问题
I'm using the following code to detect an email in the string. It works fine except dealing with email having pure number prefix, such as "536264846@gmail.com". Is it possible to overcome this bug of apple? Any help will be appreciated!

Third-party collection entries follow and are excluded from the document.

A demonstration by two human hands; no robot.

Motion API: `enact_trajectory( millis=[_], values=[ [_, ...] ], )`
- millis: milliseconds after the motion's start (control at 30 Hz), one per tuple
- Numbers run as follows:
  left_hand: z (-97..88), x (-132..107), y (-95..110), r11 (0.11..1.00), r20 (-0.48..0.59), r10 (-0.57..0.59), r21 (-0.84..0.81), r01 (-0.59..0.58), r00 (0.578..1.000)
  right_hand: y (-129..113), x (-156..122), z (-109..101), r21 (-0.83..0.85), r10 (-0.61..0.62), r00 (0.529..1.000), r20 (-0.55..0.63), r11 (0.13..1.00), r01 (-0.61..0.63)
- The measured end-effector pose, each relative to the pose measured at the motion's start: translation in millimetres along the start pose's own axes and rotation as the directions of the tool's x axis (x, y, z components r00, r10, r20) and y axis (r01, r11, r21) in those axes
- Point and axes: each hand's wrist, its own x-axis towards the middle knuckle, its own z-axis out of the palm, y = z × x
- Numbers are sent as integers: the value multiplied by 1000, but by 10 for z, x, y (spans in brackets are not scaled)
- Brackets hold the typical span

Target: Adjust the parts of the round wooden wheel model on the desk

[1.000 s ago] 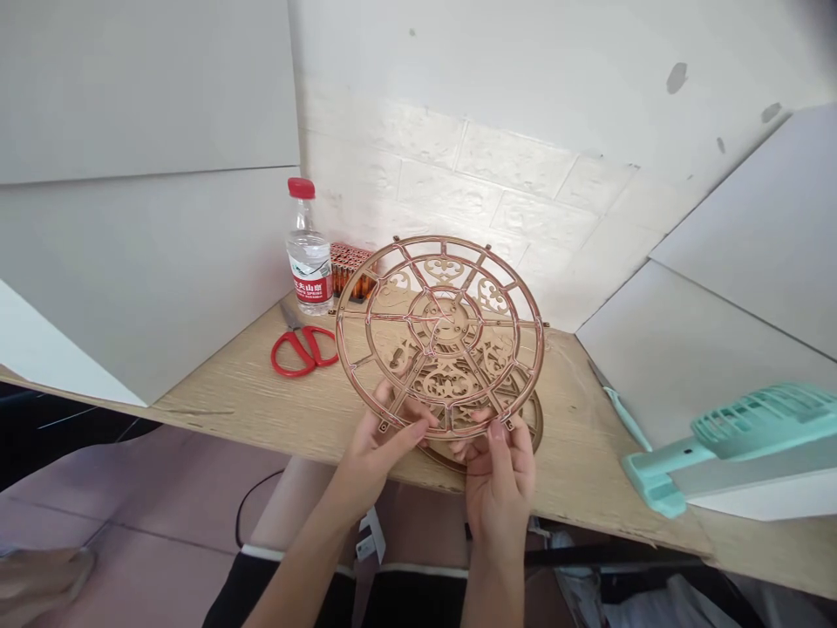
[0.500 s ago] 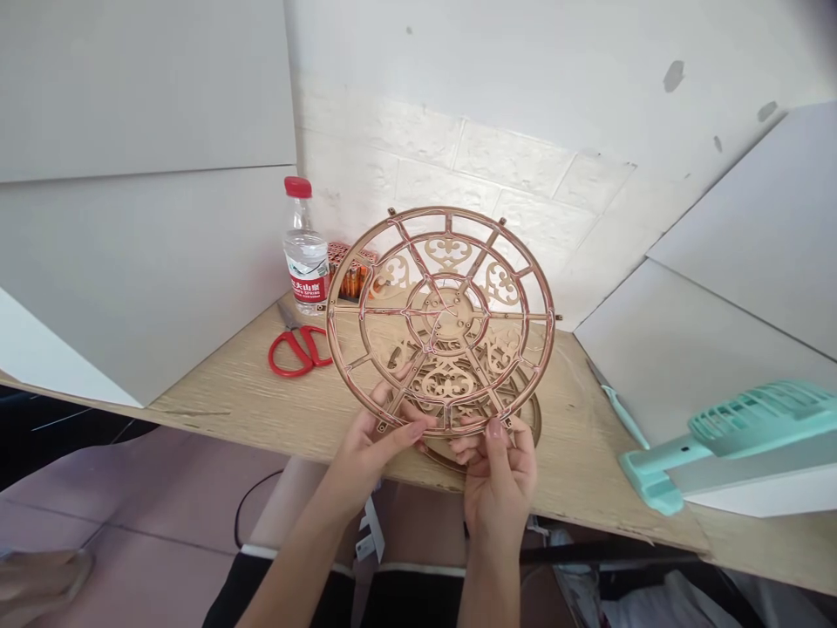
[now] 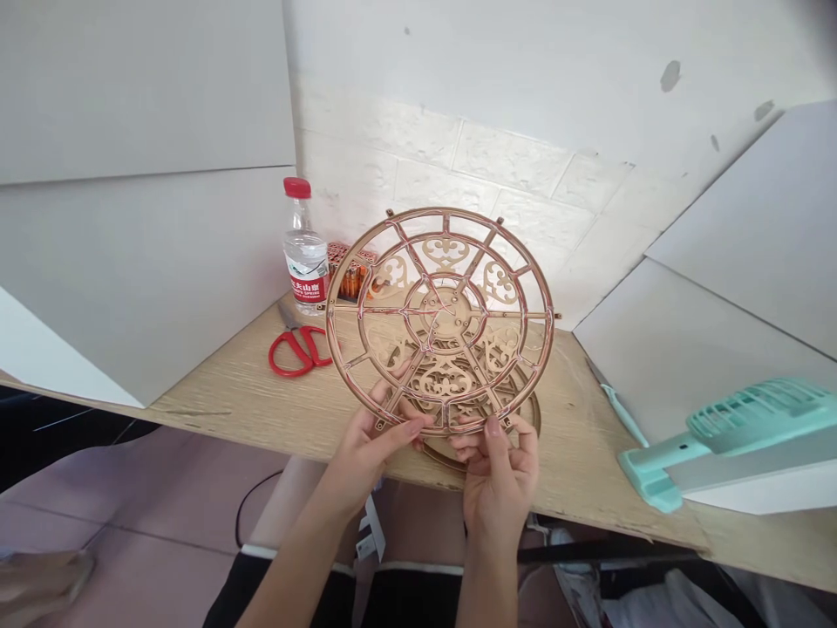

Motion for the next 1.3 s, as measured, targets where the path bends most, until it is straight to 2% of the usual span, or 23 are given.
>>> enact_trajectory(
  millis=[333,567,700,900,1033,1167,1300],
  values=[
    [-60,-1,-42,999,15,-10,46,10,1000,14,-5,-26,-7,10,1000,14,1000,-10],
    [-57,25,-29,987,18,-3,-163,6,1000,-3,-5,-20,-30,39,992,119,999,-36],
    [-75,51,-29,969,-27,11,-245,-17,1000,-3,9,-27,-19,76,982,174,997,-74],
    [-78,101,-28,961,-77,-12,-277,-10,997,-7,23,-34,-31,134,962,237,991,-130],
    [-60,120,-28,954,-85,25,-297,-50,996,-13,7,-23,-54,158,954,253,987,-149],
    [-26,112,-21,961,-64,74,-263,-88,995,7,-1,-30,-124,199,929,313,978,-168],
    [-20,102,-7,962,-39,85,-256,-92,996,43,9,-47,-163,179,914,365,979,-127]
  ],
)
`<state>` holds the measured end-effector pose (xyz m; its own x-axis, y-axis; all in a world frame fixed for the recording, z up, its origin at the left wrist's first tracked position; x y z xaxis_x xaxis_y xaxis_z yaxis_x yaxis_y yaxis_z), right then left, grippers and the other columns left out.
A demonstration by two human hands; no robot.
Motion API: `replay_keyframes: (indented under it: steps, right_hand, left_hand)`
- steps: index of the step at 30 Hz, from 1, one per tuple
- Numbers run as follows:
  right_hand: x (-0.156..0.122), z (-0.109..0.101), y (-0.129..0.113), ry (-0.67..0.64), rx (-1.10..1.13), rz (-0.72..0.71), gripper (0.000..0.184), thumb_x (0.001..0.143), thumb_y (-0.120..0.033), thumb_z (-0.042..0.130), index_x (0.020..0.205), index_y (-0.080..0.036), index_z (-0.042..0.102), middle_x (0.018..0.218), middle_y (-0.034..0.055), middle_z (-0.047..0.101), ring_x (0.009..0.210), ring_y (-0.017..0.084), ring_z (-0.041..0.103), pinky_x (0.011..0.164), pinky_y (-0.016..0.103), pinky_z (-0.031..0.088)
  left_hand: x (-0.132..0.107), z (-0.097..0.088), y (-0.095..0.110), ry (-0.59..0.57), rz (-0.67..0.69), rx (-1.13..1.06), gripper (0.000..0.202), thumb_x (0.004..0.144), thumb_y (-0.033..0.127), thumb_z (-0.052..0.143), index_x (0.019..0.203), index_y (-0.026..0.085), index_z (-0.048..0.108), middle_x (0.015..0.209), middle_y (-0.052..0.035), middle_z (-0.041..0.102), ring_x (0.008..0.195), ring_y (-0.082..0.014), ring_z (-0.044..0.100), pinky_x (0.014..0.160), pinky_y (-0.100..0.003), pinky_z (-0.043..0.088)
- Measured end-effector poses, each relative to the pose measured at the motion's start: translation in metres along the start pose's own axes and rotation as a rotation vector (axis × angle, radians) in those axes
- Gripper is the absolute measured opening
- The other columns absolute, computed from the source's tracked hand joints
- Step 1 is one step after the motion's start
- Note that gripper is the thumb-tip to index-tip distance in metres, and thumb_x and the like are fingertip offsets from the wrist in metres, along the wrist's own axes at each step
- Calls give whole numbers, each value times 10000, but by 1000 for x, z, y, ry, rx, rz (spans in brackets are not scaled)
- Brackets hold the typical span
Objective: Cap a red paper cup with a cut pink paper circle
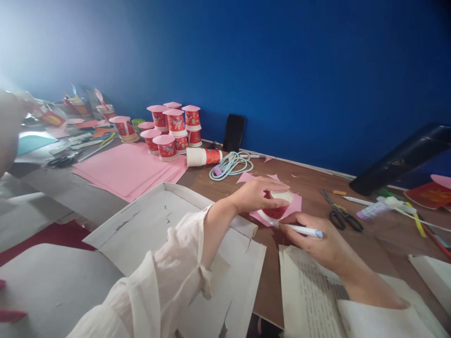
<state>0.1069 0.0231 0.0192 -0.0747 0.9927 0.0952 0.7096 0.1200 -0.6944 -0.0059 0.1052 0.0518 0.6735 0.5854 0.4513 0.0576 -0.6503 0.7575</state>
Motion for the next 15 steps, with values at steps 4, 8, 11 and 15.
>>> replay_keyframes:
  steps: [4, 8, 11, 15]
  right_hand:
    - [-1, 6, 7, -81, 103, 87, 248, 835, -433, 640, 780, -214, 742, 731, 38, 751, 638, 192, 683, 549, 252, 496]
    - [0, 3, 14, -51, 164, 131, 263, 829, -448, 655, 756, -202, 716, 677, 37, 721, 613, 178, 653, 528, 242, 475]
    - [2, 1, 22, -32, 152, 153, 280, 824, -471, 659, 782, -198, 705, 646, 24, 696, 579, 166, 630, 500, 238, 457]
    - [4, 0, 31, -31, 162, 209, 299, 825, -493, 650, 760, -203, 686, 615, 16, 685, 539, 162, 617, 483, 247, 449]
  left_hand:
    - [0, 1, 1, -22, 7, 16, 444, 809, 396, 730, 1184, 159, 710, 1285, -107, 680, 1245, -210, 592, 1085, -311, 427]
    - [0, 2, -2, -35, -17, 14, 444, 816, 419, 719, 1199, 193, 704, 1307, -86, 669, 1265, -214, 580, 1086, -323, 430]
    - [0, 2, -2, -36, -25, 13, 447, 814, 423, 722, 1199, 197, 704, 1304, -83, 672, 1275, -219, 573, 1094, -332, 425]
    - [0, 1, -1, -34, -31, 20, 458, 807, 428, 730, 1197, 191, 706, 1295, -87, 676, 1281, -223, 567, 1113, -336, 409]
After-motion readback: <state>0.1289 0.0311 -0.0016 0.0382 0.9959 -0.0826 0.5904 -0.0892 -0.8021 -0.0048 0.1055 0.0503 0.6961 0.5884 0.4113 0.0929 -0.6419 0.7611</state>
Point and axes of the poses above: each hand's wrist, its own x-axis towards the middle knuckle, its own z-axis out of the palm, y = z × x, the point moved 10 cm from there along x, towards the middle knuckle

NSString *string = @"536264846@gmail.com";
NSError *error = NULL;
NSDataDetector *detector = [NSDataDetector dataDetectorWithTypes:NSTextCheckingTypeLink error:&error];
NSArray *matches = [detector matchesInString:string
options:0
range:NSMakeRange(0, [string length])];
for (NSTextCheckingResult *match in matches) {
if ([match.URL.scheme isEqualToString:@"mailto"]) {
NSString *email = [match.URL.absoluteString substringFromIndex:match.URL.scheme.length + 1];
NSLog(@"email :%@",email);
}else{
NSLog(@"[match URL] :%@",[match URL]);
}
}
Edit: log result is: [match URL] :http://gmail.com
回答1:
What I did in the past:
tokenize the input, e.g., separate tokens using spaces (since most other common separators may be valid within an email). However, this may not be necessary if the regular expression is not anchored - but not sure how it would work without the "^" and "$" anchors (which I added to what was shown on the web site).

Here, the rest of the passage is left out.